*To do*
Please give back the listing below in full. Change nothing.

==== Raw data

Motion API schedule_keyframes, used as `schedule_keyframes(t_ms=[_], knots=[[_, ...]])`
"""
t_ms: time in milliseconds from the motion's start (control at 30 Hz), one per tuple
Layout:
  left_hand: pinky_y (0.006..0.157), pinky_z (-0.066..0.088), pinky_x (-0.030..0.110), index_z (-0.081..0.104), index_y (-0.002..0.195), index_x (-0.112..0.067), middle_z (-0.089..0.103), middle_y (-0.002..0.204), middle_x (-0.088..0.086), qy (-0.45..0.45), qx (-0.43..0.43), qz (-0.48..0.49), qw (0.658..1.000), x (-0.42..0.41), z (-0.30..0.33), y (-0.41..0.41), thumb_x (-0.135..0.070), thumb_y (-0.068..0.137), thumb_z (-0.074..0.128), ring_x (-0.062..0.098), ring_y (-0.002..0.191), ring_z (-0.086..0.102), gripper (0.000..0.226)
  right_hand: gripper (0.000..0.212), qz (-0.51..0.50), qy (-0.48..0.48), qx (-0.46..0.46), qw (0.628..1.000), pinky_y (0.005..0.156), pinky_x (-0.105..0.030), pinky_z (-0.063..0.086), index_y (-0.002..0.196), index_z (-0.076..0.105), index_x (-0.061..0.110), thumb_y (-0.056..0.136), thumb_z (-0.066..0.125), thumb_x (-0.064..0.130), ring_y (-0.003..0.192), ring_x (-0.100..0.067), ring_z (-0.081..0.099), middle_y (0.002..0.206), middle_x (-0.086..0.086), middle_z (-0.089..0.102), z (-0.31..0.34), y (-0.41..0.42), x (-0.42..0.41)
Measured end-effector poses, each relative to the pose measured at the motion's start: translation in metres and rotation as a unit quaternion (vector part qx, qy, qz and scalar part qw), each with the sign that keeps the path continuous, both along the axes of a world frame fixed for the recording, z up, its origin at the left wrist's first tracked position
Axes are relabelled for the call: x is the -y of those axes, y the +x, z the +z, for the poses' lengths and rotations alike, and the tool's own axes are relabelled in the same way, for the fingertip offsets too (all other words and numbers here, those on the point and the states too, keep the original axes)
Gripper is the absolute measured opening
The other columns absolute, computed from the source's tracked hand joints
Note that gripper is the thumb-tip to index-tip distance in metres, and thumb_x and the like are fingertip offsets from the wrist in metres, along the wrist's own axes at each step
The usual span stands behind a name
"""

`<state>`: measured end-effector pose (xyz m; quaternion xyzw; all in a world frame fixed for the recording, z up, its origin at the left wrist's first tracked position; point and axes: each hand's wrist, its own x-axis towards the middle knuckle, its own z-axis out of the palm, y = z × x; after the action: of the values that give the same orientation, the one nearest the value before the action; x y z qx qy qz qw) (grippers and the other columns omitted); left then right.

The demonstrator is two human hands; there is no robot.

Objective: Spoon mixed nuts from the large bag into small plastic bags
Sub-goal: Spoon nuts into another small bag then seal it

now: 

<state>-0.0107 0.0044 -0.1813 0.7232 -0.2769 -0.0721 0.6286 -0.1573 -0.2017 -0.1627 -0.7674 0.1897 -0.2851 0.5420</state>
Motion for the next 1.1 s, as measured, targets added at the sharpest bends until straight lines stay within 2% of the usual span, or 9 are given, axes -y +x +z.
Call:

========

*Answer section*
Motion API schedule_keyframes, used as `schedule_keyframes(t_ms=[_], knots=[[_, ...]])`
"""
t_ms: time in milliseconds from the motion's start (control at 30 Hz), one per tuple
Layout:
  left_hand: pinky_y (0.006..0.157), pinky_z (-0.066..0.088), pinky_x (-0.030..0.110), index_z (-0.081..0.104), index_y (-0.002..0.195), index_x (-0.112..0.067), middle_z (-0.089..0.103), middle_y (-0.002..0.204), middle_x (-0.088..0.086), qy (-0.45..0.45), qx (-0.43..0.43), qz (-0.48..0.49), qw (0.658..1.000), x (-0.42..0.41), z (-0.30..0.33), y (-0.41..0.41), thumb_x (-0.135..0.070), thumb_y (-0.068..0.137), thumb_z (-0.074..0.128), ring_x (-0.062..0.098), ring_y (-0.002..0.191), ring_z (-0.086..0.102), gripper (0.000..0.226)
  right_hand: gripper (0.000..0.212), qz (-0.51..0.50), qy (-0.48..0.48), qx (-0.46..0.46), qw (0.628..1.000), pinky_y (0.005..0.156), pinky_x (-0.105..0.030), pinky_z (-0.063..0.086), index_y (-0.002..0.196), index_z (-0.076..0.105), index_x (-0.061..0.110), thumb_y (-0.056..0.136), thumb_z (-0.066..0.125), thumb_x (-0.064..0.130), ring_y (-0.003..0.192), ring_x (-0.100..0.067), ring_z (-0.081..0.099), middle_y (0.002..0.206), middle_x (-0.086..0.086), middle_z (-0.089..0.102), z (-0.31..0.34), y (-0.41..0.42), x (-0.42..0.41)
Measured end-effector poses, each relative to the pose measured at the motion's start: translation in metres and rotation as a unit quaternion (vector part qx, qy, qz and scalar part qw), each with the sign that keeps the path continuous, both along the axes of a world frame fixed for the recording, z up, its origin at the left wrist's first tracked position
Axes are relabelled for the call: x is the -y of those axes, y the +x, z the +z, for the poses' lengths and rotations alike, and the tool's own axes are relabelled in the same way, for the fingertip offsets too (all other words and numbers here, those on the point and the states too, keep the original axes)
Gripper is the absolute measured opening
The other columns absolute, computed from the source's tracked hand joints
Note that gripper is the thumb-tip to index-tip distance in metres, and thumb_x and the like are fingertip offsets from the wrist in metres, along the wrist's own axes at each step
The usual span stands behind a name
"""

`<state>`: measured end-effector pose (xyz m; quaternion xyzw; all in a world frame fixed for the recording, z up, its origin at the left wrist's first tracked position; point and axes: each hand's wrist, its own x-axis towards the middle knuckle, its own z-axis out of the palm, y = z × x; after the action: of the values that give the same orientation, the one nearest the value before the action; x y z qx qy qz qw) (grippers and the other columns omitted); left then right.

The demonstrator is two human hands; there is no robot.

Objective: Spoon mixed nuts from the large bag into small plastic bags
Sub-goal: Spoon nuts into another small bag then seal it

now: 

<state>-0.0107 0.0044 -0.1813 0.7232 -0.2769 -0.0721 0.6286 -0.1573 -0.2017 -0.1627 -0.7674 0.1897 -0.2851 0.5420</state>
Motion for the next 1.1 s, as measured, targets added at the sharpest bends until straight lines stay within 2% of the usual span, or 9 are given, axes -y +x +z.
Call:

This output is now complete.